18 - Kepundan

89 12 0
                                    

Ruangan itu gulita. Lampu-lampu urung dinyalakan. Suara-suara teriakan dan tangisan telah lama berhenti, berganti dengan jerit derit ranjang tua yang sesekali terdengar dari dalam kamar. Bria menatap tajam tubuh yang teronggok tak jauh dari kakinya. Ketika tubuh itu mulai bergerak disertai lenguhan dari bibir lelaki yang beberapa waktu lalu babak belur dihajar dirinya, dengan kemarahan yang tersisa gadis itu bangkit dan menendang tulang kering lelaki itu yang kembali mengundang serapah dan dengus kesakitan.

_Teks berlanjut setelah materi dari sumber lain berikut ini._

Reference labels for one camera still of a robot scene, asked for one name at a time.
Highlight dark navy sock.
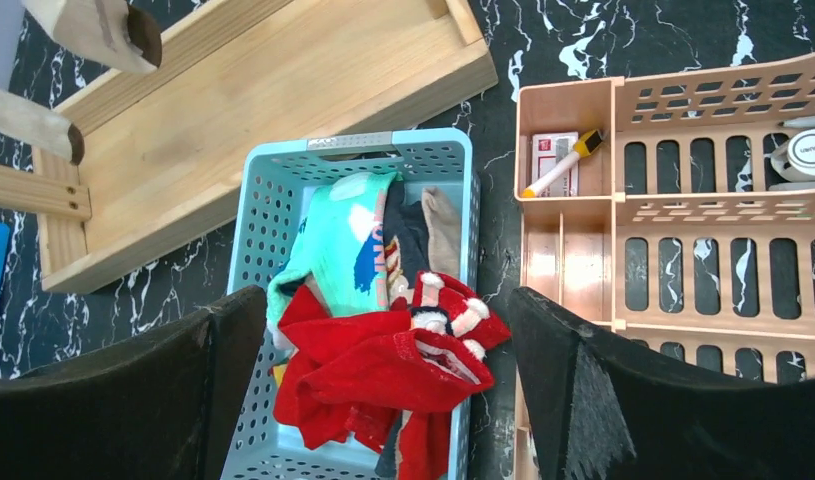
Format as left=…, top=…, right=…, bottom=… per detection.
left=383, top=181, right=430, bottom=301

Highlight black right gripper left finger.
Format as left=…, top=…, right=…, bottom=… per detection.
left=0, top=286, right=266, bottom=479

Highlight small red white card box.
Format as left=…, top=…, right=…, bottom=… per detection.
left=530, top=131, right=579, bottom=197

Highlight white tape dispenser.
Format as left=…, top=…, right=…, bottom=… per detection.
left=770, top=128, right=815, bottom=182

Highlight mint green patterned sock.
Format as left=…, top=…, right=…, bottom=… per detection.
left=266, top=172, right=401, bottom=335

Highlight beige brown sock left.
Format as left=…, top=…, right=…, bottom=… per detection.
left=0, top=89, right=85, bottom=166

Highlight red sock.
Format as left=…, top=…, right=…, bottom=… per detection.
left=273, top=271, right=510, bottom=479

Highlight light blue perforated basket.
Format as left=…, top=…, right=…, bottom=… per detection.
left=221, top=128, right=480, bottom=479

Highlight wooden drying rack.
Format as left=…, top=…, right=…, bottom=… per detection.
left=0, top=1, right=498, bottom=294

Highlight peach plastic desk organizer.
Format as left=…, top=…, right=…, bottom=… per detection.
left=513, top=53, right=815, bottom=479

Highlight white marker yellow cap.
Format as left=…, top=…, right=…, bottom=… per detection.
left=522, top=129, right=605, bottom=198

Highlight beige sock in basket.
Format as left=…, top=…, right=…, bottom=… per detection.
left=421, top=187, right=461, bottom=278

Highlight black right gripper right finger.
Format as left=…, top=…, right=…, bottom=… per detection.
left=508, top=287, right=815, bottom=479

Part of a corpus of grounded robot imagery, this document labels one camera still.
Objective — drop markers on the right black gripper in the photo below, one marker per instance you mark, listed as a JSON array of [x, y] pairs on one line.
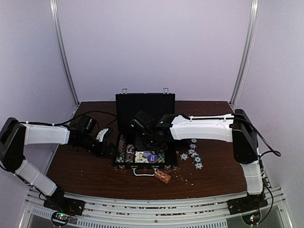
[[139, 145]]

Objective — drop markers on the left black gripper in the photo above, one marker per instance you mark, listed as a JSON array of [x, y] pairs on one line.
[[107, 153]]

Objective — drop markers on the black poker case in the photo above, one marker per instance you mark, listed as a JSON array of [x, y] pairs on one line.
[[155, 105]]

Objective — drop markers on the clear round dealer button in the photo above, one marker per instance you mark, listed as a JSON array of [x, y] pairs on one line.
[[140, 157]]

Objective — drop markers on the brown poker chip roll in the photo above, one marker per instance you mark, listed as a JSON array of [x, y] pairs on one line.
[[163, 177]]

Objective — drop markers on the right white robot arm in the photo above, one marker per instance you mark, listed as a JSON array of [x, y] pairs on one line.
[[232, 128]]

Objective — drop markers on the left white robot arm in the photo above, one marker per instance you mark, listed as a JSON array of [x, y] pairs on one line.
[[17, 137]]

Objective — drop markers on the left poker chip row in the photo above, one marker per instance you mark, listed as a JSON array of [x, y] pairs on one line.
[[121, 149]]

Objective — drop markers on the poker chip row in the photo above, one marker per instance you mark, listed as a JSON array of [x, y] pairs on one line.
[[121, 149], [161, 158], [130, 152]]

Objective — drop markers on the purple small blind button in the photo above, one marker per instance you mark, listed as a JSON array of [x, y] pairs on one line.
[[152, 158]]

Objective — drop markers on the right poker chip row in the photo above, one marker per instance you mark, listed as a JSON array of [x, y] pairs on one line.
[[161, 158]]

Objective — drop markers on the playing card deck box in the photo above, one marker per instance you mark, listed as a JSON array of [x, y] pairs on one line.
[[147, 153]]

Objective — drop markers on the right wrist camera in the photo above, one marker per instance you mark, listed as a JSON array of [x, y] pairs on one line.
[[142, 122]]

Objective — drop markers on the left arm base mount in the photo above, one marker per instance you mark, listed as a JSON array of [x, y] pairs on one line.
[[66, 205]]

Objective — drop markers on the aluminium front rail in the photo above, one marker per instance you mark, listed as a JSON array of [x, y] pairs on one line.
[[207, 212]]

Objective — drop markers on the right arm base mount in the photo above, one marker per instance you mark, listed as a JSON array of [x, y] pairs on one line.
[[247, 203]]

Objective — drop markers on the right aluminium frame post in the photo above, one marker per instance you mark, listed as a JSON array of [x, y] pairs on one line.
[[244, 63]]

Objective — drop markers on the aluminium frame post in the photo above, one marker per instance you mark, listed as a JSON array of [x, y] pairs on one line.
[[63, 55], [244, 63]]

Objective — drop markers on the left aluminium frame post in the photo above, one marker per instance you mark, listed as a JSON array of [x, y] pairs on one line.
[[63, 55]]

Bria melangkah ke luar rumah. Tangisnya telah kering sedari tadi dan ia menyesal membuang air mata untuk perempuan yang ternyata hanya menganggapnya anak setan. Perempuan yang ia sayangi sepenuh jiwa raga dan karenanya rela ia bela mati-matian dari kekejaman sang ayah, ternyata berpihak pada lelaki itu yang selama ini hanya mendatangkan penderitaan bagi dirinya dan sang ibu.

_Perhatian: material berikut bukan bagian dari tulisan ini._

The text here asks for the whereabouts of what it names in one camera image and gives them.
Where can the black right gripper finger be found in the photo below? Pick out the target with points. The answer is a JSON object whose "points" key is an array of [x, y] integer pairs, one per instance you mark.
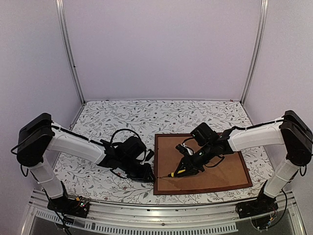
{"points": [[191, 172], [185, 163]]}

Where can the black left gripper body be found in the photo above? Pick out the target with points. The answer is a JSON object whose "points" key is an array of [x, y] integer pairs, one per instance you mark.
{"points": [[135, 173]]}

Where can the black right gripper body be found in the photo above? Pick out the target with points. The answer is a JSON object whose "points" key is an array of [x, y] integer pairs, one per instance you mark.
{"points": [[205, 155]]}

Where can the yellow handled screwdriver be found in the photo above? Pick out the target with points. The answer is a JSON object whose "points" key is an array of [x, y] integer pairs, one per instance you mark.
{"points": [[174, 174]]}

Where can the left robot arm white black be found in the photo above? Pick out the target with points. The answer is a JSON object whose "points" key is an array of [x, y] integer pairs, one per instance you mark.
{"points": [[42, 134]]}

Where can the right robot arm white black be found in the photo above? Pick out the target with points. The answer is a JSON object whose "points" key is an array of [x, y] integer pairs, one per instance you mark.
{"points": [[288, 131]]}

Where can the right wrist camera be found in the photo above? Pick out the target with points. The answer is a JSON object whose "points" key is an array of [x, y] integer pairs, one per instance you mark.
{"points": [[184, 150]]}

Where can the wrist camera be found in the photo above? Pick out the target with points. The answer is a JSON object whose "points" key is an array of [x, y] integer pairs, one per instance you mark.
{"points": [[184, 150], [148, 155]]}

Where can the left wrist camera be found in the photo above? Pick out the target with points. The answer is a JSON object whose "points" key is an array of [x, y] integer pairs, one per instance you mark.
{"points": [[148, 155]]}

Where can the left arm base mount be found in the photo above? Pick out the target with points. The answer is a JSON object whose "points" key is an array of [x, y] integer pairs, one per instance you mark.
{"points": [[78, 207]]}

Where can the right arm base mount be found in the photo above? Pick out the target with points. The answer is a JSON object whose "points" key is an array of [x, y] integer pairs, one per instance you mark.
{"points": [[262, 204]]}

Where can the right aluminium corner post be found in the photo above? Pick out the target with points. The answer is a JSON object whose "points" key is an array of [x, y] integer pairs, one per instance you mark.
{"points": [[256, 50]]}

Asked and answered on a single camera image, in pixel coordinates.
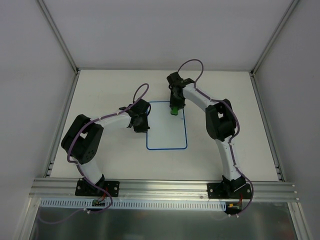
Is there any aluminium mounting rail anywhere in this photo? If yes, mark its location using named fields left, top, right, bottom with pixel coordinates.
left=29, top=177, right=300, bottom=202

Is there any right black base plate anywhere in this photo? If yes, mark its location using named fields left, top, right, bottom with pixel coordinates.
left=207, top=182, right=252, bottom=200

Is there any right aluminium frame post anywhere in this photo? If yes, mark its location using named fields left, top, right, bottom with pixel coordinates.
left=250, top=0, right=301, bottom=76

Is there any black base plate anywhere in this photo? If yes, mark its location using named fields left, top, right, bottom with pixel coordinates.
left=207, top=182, right=252, bottom=200
left=74, top=178, right=120, bottom=197

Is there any blue-framed small whiteboard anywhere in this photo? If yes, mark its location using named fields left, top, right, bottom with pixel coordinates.
left=146, top=101, right=188, bottom=151

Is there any purple cable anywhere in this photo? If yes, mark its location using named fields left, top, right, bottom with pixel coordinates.
left=37, top=83, right=151, bottom=225
left=177, top=59, right=255, bottom=213

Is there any table edge rail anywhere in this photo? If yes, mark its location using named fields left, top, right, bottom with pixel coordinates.
left=249, top=72, right=286, bottom=182
left=41, top=70, right=81, bottom=178

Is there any white slotted cable duct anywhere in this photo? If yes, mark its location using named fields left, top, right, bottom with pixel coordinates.
left=39, top=198, right=227, bottom=212

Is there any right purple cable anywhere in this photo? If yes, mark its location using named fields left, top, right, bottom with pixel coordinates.
left=177, top=59, right=255, bottom=213

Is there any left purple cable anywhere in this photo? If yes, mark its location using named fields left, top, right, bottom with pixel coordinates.
left=37, top=83, right=151, bottom=225

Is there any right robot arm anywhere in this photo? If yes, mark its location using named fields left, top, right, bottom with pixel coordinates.
left=166, top=71, right=246, bottom=198

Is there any aluminium frame post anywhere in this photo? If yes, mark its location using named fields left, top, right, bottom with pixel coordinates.
left=250, top=0, right=301, bottom=76
left=35, top=0, right=79, bottom=74

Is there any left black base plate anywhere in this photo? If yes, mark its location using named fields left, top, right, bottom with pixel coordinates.
left=74, top=178, right=120, bottom=197

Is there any right table edge rail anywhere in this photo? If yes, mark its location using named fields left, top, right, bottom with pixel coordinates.
left=249, top=72, right=286, bottom=182

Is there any left aluminium frame post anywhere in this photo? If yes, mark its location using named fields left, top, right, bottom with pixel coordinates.
left=35, top=0, right=79, bottom=74

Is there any green whiteboard eraser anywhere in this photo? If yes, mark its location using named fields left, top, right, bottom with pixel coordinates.
left=170, top=107, right=179, bottom=116

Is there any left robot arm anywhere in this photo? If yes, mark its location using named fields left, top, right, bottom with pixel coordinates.
left=61, top=99, right=151, bottom=196

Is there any left table edge rail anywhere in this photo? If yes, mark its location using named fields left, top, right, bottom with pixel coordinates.
left=41, top=70, right=81, bottom=178

Langkah Bria berhenti di ujung jalan. Ia menyetop angkutan kota yang melintas. Tujuannya satu, rumah Ayunda. Ia sudah merasakan kehangatan keluarga itu sepanjang siang hingga sore tadi. Jadi, ia berpikir, mereka pasti akan mengerti dan menerima bila dirinya datang lagi meskipun hari telah jauh malam. Bria tidak tahu alasan apa yang akan ia katakan nanti. Namun, di dalam hati, ia ingin sekali bertemu kakak lelaki Ayunda. Lelaki itu telah berhasil membuat ia salah tingkah dan menghadirkan debar dalam dada. Lelaki itu pula yang telah membuatnya mabuk dengan tatapan mata yang mampu meluruhkan hati. Bria yakin jika ia punya keberanian dan kesempatan untuk berbicara berdua saja, lelaki dengan senyuman ramah itu pasti akan dengan senang hati mendengarkan. Ya, Bria tak berharap untuk diberikan solusi atas masalah yang ia hadapi. Ia hanya ingin seseorang mendengarnya. Itu saja.

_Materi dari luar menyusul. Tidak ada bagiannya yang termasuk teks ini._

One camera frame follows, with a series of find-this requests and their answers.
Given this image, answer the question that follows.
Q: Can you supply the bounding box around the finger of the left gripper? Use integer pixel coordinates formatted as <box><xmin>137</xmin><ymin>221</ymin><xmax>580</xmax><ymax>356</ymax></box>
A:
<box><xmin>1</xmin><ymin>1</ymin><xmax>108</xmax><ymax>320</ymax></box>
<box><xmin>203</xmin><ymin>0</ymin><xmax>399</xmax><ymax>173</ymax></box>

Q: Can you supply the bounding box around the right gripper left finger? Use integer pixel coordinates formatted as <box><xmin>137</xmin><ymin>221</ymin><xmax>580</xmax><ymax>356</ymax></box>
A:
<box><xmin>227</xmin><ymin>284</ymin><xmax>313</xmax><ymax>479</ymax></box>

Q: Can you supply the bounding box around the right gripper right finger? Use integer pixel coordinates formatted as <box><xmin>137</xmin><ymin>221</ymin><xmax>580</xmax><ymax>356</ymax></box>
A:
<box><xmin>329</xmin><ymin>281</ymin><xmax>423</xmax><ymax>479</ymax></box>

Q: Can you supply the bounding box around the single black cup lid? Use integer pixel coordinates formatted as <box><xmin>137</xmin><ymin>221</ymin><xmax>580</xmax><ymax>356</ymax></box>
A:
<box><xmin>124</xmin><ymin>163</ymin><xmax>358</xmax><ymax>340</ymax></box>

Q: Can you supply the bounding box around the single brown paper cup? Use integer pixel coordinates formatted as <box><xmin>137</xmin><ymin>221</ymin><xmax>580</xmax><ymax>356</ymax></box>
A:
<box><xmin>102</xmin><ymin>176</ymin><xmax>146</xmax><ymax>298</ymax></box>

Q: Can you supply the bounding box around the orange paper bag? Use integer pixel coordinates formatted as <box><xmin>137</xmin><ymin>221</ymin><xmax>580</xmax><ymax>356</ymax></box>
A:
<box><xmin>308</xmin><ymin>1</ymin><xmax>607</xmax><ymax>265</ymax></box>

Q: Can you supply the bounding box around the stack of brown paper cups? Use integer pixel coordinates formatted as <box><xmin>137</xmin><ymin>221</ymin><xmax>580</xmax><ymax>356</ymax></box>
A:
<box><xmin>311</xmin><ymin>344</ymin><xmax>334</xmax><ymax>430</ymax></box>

Angkutan kota yang Bria tumpangi melambat lalu berhenti tak jauh dari rumah yang ia tuju. Seorang penumpang turun. Bria ingin melakukan hal yang sama, tapi tubuhnya mendadak kaku. Wajahnya mengeras. Senyuman yang semula hadir di sana berubah menjadi sudut-sudut tajam. Susah payah ia lalu mengggeser duduk menjauhi pintu angkutan kota tersebut, tak ingin seseorang yang ia lihat barusan menyadari kehadirannya. Mobil kembali berjalan. Udara malam yang semula tak ia rasakan kini mulai menggigilkan Bria. Gadis itu pun merapatkan jaketnya.

***

"B ...?"

Johar yang baru kembali mengambil air minum dari lantai bawah tercekat melihat seonggok  tubuh yang duduk di kursi panjang di balkon samping kamarnya. Garis-garis wajah gadis itu tetap setegas biasa meskipun Johar melihat bekas-bekas sembap membayang di sana. Dan sorot mata itu tetaplah senyalang mata seorang pembunuh.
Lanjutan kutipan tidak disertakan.